Measuring What You Can’t See

The Wall Street Journal has a column today called, “A Modern Conundrum: When Work’s Invisible, So Are Its Satisfactions”:

In the information age, so much is worked on in a day at the office but so little gets done. In the past, people could see the fruits of their labor immediately: a chair made or a ball bearing produced. But it can be hard to find gratification from work that is largely invisible, or from delivering goods that are often metaphorical. You can’t even leave your mark on a document in increasingly paperless offices. It can be even harder trying to measure it all. That may explain why to-do listers write down tasks they’ve already completed just to be able to cross them off…
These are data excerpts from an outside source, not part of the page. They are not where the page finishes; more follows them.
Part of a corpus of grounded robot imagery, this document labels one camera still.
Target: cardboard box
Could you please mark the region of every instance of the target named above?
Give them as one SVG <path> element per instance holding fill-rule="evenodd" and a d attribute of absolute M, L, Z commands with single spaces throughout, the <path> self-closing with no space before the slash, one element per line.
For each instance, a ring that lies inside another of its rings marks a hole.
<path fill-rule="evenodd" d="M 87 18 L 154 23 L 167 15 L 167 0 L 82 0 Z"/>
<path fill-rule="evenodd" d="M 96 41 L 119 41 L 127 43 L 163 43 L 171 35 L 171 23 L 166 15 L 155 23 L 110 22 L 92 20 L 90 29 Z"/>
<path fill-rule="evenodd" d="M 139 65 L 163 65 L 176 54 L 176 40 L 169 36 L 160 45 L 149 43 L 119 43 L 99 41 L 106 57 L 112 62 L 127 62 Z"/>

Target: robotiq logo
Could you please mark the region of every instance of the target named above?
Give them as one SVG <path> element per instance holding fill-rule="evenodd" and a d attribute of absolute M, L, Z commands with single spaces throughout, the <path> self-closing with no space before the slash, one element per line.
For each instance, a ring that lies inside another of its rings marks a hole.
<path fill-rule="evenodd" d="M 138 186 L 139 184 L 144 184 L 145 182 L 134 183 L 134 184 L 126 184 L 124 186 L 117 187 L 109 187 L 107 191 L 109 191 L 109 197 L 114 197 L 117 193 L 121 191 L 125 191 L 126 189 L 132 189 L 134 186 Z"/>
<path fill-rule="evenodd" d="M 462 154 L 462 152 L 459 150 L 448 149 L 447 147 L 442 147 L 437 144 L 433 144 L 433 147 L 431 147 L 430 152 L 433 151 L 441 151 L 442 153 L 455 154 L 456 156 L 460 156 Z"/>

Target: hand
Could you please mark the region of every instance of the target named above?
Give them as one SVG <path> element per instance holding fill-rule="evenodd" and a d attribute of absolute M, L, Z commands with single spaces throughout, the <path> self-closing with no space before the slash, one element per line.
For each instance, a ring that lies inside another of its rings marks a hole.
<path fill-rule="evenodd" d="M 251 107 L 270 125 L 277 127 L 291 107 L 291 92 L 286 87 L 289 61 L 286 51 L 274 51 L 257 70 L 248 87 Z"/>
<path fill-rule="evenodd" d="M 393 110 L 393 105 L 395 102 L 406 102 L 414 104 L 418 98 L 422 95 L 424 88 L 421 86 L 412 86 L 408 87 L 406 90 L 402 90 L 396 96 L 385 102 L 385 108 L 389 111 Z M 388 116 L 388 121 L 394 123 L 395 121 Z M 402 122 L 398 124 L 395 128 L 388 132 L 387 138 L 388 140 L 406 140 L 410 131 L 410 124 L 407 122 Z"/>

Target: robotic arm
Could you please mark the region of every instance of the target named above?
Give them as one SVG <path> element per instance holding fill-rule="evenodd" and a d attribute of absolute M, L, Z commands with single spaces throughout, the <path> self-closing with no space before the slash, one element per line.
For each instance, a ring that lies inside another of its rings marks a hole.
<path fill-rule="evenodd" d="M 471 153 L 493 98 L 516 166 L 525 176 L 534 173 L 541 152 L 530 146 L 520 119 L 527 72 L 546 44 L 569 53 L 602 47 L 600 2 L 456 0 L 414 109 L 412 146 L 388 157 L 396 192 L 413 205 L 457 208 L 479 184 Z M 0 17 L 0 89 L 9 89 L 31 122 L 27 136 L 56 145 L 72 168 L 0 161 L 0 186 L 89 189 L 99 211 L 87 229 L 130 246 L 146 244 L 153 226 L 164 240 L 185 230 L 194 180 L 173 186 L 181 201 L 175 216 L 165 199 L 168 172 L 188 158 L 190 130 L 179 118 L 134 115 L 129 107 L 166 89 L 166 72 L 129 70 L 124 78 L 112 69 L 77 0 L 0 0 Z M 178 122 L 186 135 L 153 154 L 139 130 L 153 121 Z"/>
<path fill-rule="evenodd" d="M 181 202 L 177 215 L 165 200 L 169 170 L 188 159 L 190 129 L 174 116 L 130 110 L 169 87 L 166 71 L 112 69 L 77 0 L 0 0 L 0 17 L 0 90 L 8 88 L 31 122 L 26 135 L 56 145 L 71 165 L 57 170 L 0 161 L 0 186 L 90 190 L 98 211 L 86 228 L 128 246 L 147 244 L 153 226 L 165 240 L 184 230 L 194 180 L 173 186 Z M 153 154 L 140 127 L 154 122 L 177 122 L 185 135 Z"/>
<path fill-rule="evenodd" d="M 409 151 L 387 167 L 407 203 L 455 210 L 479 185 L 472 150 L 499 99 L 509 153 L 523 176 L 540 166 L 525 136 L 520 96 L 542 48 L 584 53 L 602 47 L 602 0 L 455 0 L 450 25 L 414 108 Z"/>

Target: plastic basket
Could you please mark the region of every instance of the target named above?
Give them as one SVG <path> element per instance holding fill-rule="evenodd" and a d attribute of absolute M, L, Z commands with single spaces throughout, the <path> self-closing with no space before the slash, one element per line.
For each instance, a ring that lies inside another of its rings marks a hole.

Jon Williams once worked in an auto-claims department where the number of new-claim calls, which could take a half hour, were tallied with the same weight as brief reminder calls to customers. Even so, his greatest sense of achievement was transforming an initially angry and frustrated customer into someone who was satisfied and even laughing. “That wasn’t measured at all,” he says…

The loss of such control over how and when a job is done is one reason the Industrial Revolution was resisted, says Gregory Clark, a professor of economics at University of California, Davis. “It seemed like the complete destruction of the value of work to people,” he explains…

Mechanical engineer Robert Schneider at least gets to see the ball bearings he designed being produced in the manufacturing plant downstairs from his office. But he spends a lot of time researching things that don’t directly translate into a finished product. “Much of the work I do goes unnoticed by anyone but me,” he says. “I need to rely on myself to know I am doing worthwhile work.”…

Somehow I think there’s a lesson in all of this for philanthropy. Some readers might suggest that the article shows how the modern economy sucks the life out of… life. But I would look to the obvious fact that even if we have more trouble measuring our work in an information economy, the work we do is not less meaningful. It seems to me that the key is to find ways to connect the work we do with some sort of progress. Progress towards better products, better services, more sales, happier customers… and the solving of social problems. In a world where invisible “information” is the product we produce, we must re-double our efforts to measure impact. But we must focus on measuring what matters, not that which is easiest to see.